Por Arie Halpern*
O hidrogênio é tido há muito como candidato a substituir os derivados de petróleo no tanque dos veículos motorizados. Agora, graças a avanços que reduziram drasticamente o custo de sua aplicação, essa possibilidade tornou-se palpável. A indústria automobilística e a do petróleo, que estão no banco dos réus das mudanças climáticas, serão o palco dessa disruptura.
Há 1,1 bilhão de veículos automotores no mundo, dos quais 95% são abastecidos com derivados de petróleo. Eles são responsáveis por 14% da emissão global de gases do efeito estufa. Nos Estados Unidos essa contribuição chega a 28%. E a cada ano cerca de 90 milhões de veículos chegam ao mercado.
Com o crescimento dos países emergentes, aumenta o acesso da população ao carro próprio, agravando o problema.
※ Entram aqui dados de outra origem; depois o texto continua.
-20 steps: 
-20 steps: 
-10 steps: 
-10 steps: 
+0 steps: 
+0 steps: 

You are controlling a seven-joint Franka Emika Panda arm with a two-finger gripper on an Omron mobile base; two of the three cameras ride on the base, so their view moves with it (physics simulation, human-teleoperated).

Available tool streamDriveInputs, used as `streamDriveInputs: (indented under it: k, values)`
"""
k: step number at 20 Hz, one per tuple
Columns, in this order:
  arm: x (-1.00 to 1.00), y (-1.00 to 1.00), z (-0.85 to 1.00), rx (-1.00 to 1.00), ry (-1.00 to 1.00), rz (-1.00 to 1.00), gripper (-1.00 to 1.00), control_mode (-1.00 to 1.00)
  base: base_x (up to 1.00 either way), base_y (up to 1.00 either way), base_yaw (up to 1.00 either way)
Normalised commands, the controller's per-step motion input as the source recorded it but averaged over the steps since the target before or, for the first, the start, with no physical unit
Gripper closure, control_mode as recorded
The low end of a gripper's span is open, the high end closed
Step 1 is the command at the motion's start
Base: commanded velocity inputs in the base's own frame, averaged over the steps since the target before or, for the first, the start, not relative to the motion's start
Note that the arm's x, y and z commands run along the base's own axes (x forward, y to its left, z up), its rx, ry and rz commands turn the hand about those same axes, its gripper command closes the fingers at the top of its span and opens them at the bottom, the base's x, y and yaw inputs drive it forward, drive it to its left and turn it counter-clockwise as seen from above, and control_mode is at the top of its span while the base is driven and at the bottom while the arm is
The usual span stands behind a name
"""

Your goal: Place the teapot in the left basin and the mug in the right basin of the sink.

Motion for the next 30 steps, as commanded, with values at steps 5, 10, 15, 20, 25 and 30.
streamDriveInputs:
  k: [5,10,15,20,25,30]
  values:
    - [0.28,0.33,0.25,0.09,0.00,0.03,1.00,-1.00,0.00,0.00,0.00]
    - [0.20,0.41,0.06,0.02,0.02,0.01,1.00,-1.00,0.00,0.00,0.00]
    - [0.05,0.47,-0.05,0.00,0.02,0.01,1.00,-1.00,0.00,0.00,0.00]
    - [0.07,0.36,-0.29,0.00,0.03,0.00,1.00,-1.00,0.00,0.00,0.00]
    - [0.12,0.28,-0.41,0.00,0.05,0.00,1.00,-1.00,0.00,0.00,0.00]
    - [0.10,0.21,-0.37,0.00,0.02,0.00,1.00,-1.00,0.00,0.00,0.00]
A frota brasileira de veículos automotores dobrou em uma década, ultrapassando, em 2014, a marca de 41 milhões de unidades. Nesse período, o volume de emissões do transporte de cargas e de passageiros, em toneladas de CO2, aumentou 56%, enquanto o total de emissões no país diminuía 43% (veja em http://plataforma.seeg.eco.br).
A indústria automobilística sabe que entrou na contramão do desenvolvimento sustentável. O alarme diante das mudanças climáticas soou tão alto que, em Paris, pela primeira vez, uma conferência mundial sobre o clima terminou em consenso, com todos os países comprometendo-se com metas de redução das emissões e medidas para conter o aquecimento global.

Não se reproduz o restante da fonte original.